Di kategori kamus elektronik, kompetitor merek ini masih terbilang langka. Pasarnya cuma dihuni oleh beberapa pemain. Alfalink sendiri merupakan pionir yang nyaris menjadi pemain tunggal. Kondisi inilah yang memudahkan mereka menaklukkan pasar Indonesia. Apalagi, PT Freshindo Marketama Corp adalah salah satu distributor besar di Indonesia yang mengkhususkan diri dalam pemasaran dan pendistribusian produk perkantoran.

Dari sisi pricing strategy, menurutnya, Alfalink satu-satunya kamus elektronik yang mematok harga paling murah dibanding lainnya. Harga yang ditawarkan berkisar Rp 89.000 hingga Rp 2 juta. “Kami menargetkan segmen middle-up. Hal ini bisa dilihat dari para pengguna Alfalink yang mayoritas kalangan berpendidikan seperti pelajar, mahasiswa, dan pekerja eksekutif,” ujarnya.

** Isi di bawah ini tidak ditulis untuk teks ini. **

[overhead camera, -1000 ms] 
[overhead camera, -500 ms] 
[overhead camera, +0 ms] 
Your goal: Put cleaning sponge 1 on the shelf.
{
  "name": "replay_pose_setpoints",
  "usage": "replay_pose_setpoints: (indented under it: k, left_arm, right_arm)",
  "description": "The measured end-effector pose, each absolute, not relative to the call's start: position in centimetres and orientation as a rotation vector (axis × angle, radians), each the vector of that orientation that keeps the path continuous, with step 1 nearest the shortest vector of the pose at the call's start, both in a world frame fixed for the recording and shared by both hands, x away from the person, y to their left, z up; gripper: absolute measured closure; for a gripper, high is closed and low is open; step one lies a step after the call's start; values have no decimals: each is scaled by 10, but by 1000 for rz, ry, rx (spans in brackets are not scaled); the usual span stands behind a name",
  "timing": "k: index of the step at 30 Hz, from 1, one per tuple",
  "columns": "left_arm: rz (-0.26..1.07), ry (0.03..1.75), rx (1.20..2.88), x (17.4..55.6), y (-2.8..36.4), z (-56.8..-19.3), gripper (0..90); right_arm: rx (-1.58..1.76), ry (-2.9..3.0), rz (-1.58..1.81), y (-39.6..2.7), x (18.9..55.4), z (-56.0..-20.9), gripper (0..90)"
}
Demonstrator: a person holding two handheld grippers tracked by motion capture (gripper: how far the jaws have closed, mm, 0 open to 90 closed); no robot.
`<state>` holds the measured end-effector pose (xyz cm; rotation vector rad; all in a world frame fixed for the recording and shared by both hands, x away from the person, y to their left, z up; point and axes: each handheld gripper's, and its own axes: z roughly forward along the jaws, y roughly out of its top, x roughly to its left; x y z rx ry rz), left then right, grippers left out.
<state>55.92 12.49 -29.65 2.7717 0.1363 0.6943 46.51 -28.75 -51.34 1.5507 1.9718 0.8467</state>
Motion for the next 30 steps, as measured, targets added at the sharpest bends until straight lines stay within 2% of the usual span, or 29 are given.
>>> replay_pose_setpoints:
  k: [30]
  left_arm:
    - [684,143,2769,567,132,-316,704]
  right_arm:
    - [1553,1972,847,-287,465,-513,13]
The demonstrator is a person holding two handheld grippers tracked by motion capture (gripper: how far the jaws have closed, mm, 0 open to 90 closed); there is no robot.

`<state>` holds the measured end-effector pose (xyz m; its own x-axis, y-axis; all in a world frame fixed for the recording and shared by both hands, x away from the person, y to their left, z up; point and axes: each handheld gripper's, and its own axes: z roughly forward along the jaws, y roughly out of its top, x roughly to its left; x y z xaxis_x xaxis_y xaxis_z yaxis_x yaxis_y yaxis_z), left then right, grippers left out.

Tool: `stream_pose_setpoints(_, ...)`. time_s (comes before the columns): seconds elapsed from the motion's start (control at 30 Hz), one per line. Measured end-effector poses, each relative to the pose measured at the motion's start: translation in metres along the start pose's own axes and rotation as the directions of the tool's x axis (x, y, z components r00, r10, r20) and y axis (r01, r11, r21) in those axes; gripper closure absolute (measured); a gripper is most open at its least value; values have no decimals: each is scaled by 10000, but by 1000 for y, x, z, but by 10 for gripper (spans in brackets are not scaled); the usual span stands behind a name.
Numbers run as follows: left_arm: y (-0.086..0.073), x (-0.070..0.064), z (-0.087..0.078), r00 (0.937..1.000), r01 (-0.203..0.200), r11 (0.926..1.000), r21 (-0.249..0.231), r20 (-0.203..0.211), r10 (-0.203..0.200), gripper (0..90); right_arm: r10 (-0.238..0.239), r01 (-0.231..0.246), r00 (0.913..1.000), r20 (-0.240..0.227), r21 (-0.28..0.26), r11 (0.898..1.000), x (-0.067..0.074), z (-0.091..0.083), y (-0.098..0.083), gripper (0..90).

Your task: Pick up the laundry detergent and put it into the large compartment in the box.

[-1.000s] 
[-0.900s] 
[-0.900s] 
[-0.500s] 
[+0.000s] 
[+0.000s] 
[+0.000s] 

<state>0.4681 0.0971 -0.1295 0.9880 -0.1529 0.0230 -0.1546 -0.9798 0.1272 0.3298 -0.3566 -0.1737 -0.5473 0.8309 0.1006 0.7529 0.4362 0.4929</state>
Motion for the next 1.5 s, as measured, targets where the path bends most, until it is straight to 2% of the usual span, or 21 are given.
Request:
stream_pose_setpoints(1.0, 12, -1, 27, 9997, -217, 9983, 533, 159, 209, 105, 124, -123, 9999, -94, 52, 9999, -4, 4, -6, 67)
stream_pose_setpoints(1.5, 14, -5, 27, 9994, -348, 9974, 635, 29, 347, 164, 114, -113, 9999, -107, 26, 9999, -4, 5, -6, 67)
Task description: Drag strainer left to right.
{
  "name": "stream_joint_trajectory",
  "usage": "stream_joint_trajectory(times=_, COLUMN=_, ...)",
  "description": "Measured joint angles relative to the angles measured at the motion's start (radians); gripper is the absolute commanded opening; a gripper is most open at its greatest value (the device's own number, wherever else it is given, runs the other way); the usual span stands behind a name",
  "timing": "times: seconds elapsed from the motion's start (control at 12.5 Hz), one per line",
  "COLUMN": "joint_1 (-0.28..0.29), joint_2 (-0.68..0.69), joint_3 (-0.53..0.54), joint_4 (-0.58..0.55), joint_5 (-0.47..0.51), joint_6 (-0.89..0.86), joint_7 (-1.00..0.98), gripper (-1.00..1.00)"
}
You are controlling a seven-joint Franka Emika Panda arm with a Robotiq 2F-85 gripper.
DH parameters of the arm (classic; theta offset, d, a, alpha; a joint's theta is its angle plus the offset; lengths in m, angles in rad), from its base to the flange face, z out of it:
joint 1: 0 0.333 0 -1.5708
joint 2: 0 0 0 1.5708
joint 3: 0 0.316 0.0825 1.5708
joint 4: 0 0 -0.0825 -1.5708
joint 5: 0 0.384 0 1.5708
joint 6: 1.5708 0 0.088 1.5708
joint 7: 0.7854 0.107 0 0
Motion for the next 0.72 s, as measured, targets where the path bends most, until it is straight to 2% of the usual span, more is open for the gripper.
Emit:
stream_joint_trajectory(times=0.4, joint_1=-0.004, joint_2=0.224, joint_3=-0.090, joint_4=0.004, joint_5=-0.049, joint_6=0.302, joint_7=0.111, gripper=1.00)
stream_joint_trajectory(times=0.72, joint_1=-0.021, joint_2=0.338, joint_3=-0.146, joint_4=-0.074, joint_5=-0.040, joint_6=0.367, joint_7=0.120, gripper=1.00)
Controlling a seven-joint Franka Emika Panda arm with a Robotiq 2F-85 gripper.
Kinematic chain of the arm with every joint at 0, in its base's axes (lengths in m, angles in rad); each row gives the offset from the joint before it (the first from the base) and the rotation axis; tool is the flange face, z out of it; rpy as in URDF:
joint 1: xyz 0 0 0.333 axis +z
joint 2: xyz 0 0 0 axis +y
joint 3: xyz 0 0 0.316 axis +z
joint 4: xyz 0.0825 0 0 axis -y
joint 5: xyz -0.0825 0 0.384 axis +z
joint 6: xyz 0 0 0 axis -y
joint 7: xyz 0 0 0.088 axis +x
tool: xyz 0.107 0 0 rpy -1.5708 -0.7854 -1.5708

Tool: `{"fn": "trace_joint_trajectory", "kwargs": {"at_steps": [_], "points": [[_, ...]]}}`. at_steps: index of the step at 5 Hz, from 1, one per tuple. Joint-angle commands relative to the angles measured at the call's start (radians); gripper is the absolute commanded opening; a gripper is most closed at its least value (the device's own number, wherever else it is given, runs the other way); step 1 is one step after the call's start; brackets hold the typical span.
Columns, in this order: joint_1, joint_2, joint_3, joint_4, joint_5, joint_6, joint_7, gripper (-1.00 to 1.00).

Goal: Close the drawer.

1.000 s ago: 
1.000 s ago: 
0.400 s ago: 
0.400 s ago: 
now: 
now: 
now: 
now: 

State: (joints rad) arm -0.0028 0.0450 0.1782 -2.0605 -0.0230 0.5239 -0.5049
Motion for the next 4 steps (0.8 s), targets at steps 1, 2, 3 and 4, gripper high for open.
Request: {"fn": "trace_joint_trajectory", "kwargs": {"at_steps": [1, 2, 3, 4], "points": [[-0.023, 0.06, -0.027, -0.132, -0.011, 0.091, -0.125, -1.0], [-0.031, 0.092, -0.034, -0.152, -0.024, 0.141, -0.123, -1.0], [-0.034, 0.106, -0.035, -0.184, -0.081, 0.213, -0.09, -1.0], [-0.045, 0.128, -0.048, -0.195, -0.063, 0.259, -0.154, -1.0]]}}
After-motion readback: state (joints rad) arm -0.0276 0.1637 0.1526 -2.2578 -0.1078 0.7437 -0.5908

Dijelaskannya, Alfalink menjadi pelopor kamus elektronik sejak 23 tahun lalu, tidak hanya di Indonesia tapi juga di Asia Tenggara. Pemain sejenis hanya ada di China, Hong Kong, Jepang, dan Taiwan. Meski brand lokal, mereka mampu bersaing dengan brand luar negeri. Terbukti, di Singapura, Alfalink menduduki posisi kedua setelah market leader di negara tersebut.

Bermain di pasar internasional, tutur Shian Yu, haruslah berani menekan harga jual serendah mungkin. Strategi inilah yang diterapkan Alfalink untuk menggaet konsumen. Dengan harga relatif murah konsumen bisa mendapatkan produk yang berkualitas—tentunya disertai pula dengan layanan dan garansi selama satu tahun. Di samping itu, Alfalink melengkapi produknya dengan fitur tambahan berupa kalkulator, penunjuk waktu, alarm, buku telepon, mesin talking, MP3/MP4, serta games. “Jadi, Alfalink bukan sekadar kamus, tapi juga mulai menjadi produk lifestyle layaknya handphone,” tegasnya.

Konsistensi harga yang ditawarkan sejak awal pun tetap diperhatikan. Meski belakangan ini terjadi kenaikan harga barang produksi di setiap lini, Shian Yu tidak mau dengan mudah menaikkan harga produknya. Tujuannya untuk menjaga para pelanggan yang price sensitive tidak beralih ke merek lain.

“Strategi lainnya adalah dengan mengikuti permintaan pasar, artinya produk selalu di up-grade sesuai kebutuhan konsumen. Apalagi, kamus sifatnya terkait dengan bahasa, yang bisa saja mengalami perubahan arti dan makna,” imbuhnya. Untuk memenuhi permintaan tersebut, Alfalink melengkapi produk-produknya dengan 40 bahasa, antara lain Indonesia, Inggris, Melayu, Mandarin, dan Arab. Kini, produk Alfalink terdiri dari 30 jenis item yang berbeda-beda.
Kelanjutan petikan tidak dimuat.